*** Data provided ***
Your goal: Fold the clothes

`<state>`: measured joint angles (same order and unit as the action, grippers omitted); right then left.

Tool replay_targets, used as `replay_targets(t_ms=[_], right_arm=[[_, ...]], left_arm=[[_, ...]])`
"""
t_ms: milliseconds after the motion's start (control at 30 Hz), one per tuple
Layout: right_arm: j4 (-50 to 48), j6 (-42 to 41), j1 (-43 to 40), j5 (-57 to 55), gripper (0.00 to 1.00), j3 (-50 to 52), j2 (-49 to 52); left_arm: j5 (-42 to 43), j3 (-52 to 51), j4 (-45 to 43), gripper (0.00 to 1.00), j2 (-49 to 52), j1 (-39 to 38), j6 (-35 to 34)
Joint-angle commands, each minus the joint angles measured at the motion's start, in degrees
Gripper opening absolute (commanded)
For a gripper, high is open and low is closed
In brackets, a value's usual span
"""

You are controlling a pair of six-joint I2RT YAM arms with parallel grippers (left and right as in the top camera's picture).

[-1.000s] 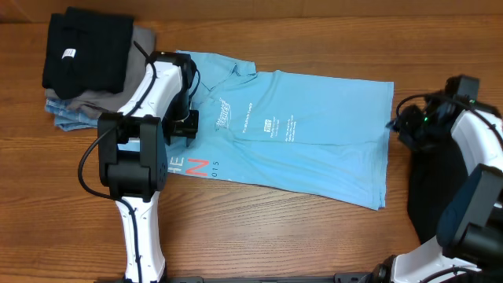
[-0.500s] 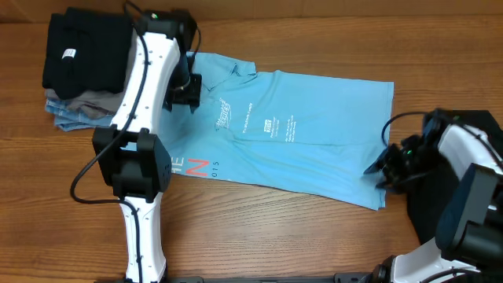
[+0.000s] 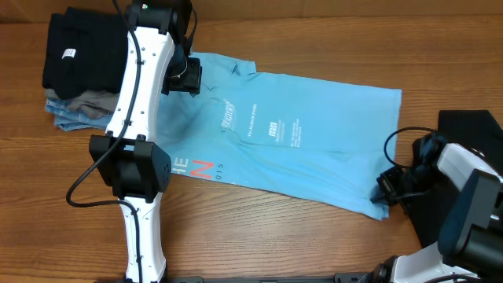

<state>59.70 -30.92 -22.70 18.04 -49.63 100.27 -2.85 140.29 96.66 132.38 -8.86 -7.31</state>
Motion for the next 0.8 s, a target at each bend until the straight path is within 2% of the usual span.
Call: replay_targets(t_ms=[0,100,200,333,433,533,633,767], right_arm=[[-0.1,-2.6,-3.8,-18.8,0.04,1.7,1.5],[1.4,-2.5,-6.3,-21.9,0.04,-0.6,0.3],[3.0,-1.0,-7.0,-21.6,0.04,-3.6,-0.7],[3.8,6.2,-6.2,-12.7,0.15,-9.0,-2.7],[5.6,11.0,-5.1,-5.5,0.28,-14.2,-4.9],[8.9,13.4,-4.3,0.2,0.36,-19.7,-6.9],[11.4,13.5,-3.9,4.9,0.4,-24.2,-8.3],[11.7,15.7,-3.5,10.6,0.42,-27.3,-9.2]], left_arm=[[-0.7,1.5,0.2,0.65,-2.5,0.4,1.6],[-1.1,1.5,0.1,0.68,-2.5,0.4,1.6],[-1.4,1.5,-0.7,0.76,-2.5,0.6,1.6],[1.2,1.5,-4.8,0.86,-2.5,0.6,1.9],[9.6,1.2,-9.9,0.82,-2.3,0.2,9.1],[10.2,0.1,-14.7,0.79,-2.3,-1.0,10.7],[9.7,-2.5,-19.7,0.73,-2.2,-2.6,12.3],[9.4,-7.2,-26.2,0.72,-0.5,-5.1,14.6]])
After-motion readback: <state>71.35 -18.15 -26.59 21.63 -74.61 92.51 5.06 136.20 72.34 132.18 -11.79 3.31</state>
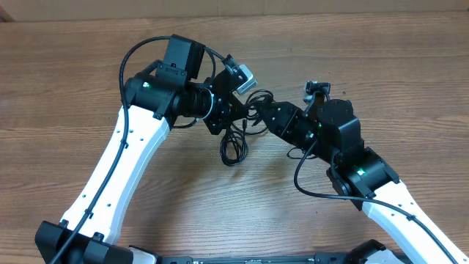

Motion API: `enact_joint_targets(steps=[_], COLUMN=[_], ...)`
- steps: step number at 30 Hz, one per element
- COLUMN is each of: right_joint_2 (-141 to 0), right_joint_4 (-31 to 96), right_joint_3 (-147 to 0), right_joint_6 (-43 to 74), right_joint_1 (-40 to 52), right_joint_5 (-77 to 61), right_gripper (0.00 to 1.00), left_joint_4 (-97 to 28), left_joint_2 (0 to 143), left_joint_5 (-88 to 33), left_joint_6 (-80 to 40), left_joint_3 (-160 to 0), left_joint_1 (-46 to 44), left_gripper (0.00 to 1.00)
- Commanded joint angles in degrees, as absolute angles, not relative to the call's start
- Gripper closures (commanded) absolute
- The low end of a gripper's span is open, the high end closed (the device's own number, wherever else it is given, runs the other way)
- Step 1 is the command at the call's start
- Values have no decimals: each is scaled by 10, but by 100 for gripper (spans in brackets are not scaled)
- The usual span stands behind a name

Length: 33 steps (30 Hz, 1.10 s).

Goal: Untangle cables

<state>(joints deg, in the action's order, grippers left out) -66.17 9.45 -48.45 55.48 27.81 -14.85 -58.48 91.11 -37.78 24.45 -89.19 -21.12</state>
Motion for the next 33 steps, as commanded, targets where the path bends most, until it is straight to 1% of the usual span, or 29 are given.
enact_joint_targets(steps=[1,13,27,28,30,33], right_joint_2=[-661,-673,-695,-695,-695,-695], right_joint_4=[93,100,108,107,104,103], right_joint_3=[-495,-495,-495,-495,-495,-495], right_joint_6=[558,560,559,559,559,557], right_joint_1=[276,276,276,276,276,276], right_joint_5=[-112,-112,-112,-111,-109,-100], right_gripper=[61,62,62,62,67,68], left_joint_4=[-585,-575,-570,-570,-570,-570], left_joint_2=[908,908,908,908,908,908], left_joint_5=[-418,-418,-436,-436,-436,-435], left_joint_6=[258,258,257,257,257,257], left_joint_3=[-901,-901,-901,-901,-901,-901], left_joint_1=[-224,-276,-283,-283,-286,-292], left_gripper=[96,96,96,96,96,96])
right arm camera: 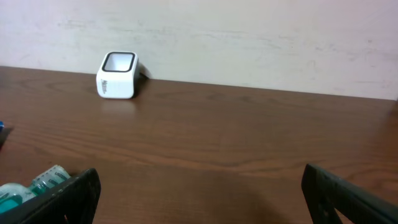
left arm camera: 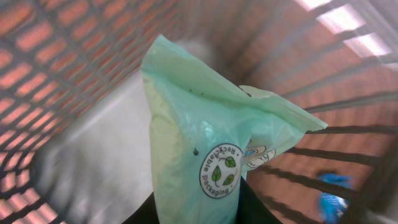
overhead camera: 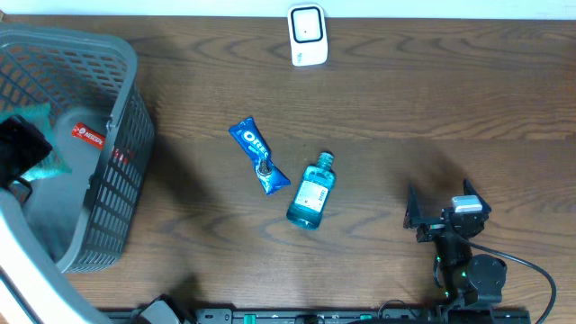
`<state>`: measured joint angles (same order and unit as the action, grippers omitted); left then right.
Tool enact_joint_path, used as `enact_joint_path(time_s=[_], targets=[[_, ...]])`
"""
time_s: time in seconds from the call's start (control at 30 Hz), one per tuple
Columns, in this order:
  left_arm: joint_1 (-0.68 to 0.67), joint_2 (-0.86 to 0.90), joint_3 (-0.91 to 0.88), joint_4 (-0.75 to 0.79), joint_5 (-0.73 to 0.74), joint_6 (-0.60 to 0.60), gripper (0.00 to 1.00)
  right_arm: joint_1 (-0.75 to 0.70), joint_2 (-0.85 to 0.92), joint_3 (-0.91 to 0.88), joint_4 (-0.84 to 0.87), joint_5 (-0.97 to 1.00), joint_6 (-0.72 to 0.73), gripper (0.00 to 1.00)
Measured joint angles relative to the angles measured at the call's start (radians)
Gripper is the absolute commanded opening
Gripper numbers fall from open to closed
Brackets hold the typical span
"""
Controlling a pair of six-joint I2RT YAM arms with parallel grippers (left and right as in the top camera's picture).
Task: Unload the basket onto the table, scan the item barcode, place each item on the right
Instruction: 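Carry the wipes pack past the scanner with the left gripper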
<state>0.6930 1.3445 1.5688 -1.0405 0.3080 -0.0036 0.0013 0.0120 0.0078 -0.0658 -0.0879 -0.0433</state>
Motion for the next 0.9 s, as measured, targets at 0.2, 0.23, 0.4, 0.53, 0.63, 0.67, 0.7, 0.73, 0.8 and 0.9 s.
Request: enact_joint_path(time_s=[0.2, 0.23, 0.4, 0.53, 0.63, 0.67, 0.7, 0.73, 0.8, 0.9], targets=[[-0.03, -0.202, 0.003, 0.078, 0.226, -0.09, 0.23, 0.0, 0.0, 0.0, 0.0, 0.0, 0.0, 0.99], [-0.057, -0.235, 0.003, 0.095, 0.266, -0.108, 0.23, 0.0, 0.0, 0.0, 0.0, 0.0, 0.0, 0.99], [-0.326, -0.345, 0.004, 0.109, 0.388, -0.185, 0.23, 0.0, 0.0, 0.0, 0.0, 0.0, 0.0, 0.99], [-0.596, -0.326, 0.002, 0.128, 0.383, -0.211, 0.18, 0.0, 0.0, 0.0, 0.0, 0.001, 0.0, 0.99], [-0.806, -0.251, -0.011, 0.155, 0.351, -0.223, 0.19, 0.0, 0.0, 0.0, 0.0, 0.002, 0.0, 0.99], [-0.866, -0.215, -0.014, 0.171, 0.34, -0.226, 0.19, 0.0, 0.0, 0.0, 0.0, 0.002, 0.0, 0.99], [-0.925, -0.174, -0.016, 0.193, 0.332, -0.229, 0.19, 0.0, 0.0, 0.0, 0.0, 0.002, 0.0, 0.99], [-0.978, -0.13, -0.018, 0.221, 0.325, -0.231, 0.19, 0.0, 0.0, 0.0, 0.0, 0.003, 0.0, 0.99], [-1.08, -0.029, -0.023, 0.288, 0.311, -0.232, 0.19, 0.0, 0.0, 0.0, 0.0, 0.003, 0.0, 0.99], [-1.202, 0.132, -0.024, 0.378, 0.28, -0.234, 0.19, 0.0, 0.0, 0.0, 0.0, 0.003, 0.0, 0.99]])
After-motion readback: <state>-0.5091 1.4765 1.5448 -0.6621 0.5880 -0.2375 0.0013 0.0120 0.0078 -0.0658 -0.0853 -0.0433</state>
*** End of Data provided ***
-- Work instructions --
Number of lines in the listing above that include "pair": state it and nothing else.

-- Result --
2